*What you are asked to do*:
Your reply should be the complete data, reproduced exactly.

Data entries
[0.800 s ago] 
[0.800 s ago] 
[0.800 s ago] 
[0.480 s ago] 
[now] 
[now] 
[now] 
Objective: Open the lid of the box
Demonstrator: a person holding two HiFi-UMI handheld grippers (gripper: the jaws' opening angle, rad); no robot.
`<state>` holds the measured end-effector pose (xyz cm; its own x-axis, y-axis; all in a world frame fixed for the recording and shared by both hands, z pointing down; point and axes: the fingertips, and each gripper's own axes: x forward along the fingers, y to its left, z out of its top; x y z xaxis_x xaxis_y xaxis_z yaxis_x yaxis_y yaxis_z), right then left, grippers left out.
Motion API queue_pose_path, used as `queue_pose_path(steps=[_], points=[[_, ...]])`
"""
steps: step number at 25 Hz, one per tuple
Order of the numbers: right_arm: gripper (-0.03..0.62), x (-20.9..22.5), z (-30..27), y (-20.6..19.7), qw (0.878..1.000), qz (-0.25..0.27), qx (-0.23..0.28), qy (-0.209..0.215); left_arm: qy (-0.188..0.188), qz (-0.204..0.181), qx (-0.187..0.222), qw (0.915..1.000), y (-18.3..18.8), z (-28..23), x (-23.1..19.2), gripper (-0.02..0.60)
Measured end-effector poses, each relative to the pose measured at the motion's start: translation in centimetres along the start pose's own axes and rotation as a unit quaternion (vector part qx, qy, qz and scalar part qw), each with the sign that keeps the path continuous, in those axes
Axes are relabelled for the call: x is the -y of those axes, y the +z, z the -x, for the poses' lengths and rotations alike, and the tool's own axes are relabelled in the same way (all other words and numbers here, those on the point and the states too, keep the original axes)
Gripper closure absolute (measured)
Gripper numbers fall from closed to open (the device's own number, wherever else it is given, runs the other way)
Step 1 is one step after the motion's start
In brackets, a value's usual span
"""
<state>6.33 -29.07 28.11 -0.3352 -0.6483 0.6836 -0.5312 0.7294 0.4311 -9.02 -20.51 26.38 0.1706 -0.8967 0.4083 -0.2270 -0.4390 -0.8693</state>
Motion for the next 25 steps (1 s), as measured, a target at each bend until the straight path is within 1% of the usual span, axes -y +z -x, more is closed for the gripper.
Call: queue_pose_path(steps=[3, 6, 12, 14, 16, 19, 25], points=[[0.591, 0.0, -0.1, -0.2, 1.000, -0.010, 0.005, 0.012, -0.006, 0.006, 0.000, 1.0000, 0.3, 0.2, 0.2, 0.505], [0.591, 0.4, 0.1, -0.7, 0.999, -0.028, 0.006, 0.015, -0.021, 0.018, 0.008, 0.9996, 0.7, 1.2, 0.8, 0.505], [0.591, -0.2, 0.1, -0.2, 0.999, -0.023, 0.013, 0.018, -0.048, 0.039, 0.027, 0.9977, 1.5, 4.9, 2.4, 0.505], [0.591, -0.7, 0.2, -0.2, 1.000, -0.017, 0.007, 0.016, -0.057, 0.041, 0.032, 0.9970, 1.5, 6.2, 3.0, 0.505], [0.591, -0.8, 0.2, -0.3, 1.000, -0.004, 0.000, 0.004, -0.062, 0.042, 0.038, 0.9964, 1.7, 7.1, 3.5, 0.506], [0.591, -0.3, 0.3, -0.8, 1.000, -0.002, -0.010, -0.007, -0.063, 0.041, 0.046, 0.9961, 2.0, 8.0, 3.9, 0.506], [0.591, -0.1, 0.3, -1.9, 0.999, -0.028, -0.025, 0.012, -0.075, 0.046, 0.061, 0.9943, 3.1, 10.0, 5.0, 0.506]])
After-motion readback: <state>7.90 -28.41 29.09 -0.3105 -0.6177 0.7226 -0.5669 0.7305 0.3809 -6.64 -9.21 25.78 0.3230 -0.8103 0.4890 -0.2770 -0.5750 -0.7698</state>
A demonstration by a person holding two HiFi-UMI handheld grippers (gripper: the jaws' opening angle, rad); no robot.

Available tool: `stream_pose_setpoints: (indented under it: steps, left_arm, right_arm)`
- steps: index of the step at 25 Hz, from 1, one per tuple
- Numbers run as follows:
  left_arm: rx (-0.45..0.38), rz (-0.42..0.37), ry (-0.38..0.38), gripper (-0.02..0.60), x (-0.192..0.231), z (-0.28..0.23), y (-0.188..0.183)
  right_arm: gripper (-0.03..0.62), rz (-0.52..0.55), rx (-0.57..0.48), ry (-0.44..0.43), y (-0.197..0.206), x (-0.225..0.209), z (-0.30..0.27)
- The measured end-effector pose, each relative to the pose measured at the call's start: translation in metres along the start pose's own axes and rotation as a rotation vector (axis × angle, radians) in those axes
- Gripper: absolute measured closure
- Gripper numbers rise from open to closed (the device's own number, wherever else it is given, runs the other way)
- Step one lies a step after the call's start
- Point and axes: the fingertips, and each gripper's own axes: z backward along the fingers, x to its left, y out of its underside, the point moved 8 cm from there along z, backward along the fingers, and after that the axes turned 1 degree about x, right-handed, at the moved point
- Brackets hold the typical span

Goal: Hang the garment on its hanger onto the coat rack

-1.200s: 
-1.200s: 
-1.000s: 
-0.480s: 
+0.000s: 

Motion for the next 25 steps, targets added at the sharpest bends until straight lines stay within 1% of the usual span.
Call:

*Exercise result*:
[0.800 s ago] 
[0.800 s ago] 
[0.800 s ago] 
[0.480 s ago] 
[now] 
[now] 
[now] 
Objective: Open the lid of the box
Demonstrator: a person holding two HiFi-UMI handheld grippers (gripper: the jaws' opening angle, rad); no robot.
`<state>` holds the measured end-effector pose (xyz cm; its own x-axis, y-axis; all in a world frame fixed for the recording and shared by both hands, z pointing down; point and axes: the fingertips, and each gripper's own axes: x forward along the fingers, y to its left, z out of its top; x y z xaxis_x xaxis_y xaxis_z yaxis_x yaxis_y yaxis_z), right then left, grippers left out.
Motion API queue_pose_path, used as `queue_pose_path(steps=[_], points=[[_, ...]])`
"""
steps: step number at 25 Hz, one per tuple
Order of the numbers: right_arm: gripper (-0.03..0.62), x (-20.9..22.5), z (-30..27), y (-20.6..19.7), qw (0.878..1.000), qz (-0.25..0.27), qx (-0.23..0.28), qy (-0.209..0.215); left_arm: qy (-0.188..0.188), qz (-0.204..0.181), qx (-0.187..0.222), qw (0.915..1.000), y (-18.3..18.8), z (-28..23), x (-23.1..19.2), gripper (-0.02..0.60)
Measured end-effector poses, each relative to the pose measured at the motion's start: translation in centimetres along the start pose's own axes and rotation as a unit quaternion (vector part qx, qy, qz and scalar part qw), each with the sign that keeps the path continuous, in those axes
Axes are relabelled for the call: x is the -y of those axes, y the +z, z the -x, for the poses' lengths and rotations alike, and the tool's own axes are relabelled in the same way (all other words and numbers here, those on the point and the states too, keep the original axes)
Gripper closure absolute (measured)
Gripper numbers fall from closed to open (the device's own number, wherever else it is given, runs the other way)
Step 1 is one step after the motion's start
In brackets, a value's usual span
"""
<state>6.33 -29.07 28.11 -0.3352 -0.6483 0.6836 -0.5312 0.7294 0.4311 -9.02 -20.51 26.38 0.1706 -0.8967 0.4083 -0.2270 -0.4390 -0.8693</state>
Motion for the next 25 steps (1 s), as measured, a target at each bend until the straight path is within 1% of the usual span, axes -y +z -x, more is closed for the gripper.
Call: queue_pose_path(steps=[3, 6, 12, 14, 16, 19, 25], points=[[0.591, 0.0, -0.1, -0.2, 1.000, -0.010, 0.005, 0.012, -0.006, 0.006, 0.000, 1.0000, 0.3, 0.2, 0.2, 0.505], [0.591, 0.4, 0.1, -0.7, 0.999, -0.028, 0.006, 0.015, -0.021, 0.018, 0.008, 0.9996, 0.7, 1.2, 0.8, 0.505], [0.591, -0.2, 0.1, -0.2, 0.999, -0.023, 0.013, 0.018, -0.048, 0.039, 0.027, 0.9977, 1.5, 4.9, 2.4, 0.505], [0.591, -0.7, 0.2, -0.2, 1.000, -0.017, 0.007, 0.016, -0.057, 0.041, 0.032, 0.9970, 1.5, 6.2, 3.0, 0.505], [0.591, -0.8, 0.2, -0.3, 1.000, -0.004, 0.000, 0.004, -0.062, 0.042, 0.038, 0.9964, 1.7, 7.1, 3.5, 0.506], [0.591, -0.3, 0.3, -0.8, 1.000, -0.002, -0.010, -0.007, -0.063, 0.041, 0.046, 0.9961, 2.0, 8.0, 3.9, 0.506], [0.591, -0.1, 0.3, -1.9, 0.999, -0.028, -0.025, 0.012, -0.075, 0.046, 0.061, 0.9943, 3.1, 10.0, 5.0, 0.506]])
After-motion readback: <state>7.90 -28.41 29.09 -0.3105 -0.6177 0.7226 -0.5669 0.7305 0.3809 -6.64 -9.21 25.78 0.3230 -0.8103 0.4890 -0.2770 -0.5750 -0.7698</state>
A demonstration by a person holding two HiFi-UMI handheld grippers (gripper: the jaws' opening angle, rad); no robot.

Available tool: `stream_pose_setpoints: (indented under it: steps, left_arm, right_arm)`
- steps: index of the step at 25 Hz, from 1, one per tuple
- Numbers run as follows:
  left_arm: rx (-0.45..0.38), rz (-0.42..0.37), ry (-0.38..0.38), gripper (-0.02..0.60), x (-0.192..0.231), z (-0.28..0.23), y (-0.188..0.183)
  right_arm: gripper (-0.03..0.62), rz (-0.52..0.55), rx (-0.57..0.48), ry (-0.44..0.43), y (-0.197..0.206), x (-0.225..0.209), z (-0.30..0.27)
- The measured end-effector pose, each relative to the pose measured at the call's start: translation in metres along the start pose's own axes and rotation as a rotation vector (axis × angle, radians) in those axes
- Gripper: absolute measured closure
- Gripper numbers rise from open to closed (the device's own number, wherever else it is given, runs the other way)
- Step one lies a step after the call's start
- Point and axes: the fingertips, and each gripper's own axes: z backward along the fingers, x to its left, y out of its underside, the point moved 8 cm from there along z, backward along the fingers, and after that the axes turned 1 degree about x, right-handed, at the moved point
- Brackets hold the typical span

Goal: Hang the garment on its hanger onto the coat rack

-1.200s: 
-1.200s: 
-1.000s: 
-0.480s: 
+0.000s: 

Motion for the next 25 steps, targets added at the sharpest bends until straight lines stay within 1% of the usual span.
Call:

This exercise has now been completed.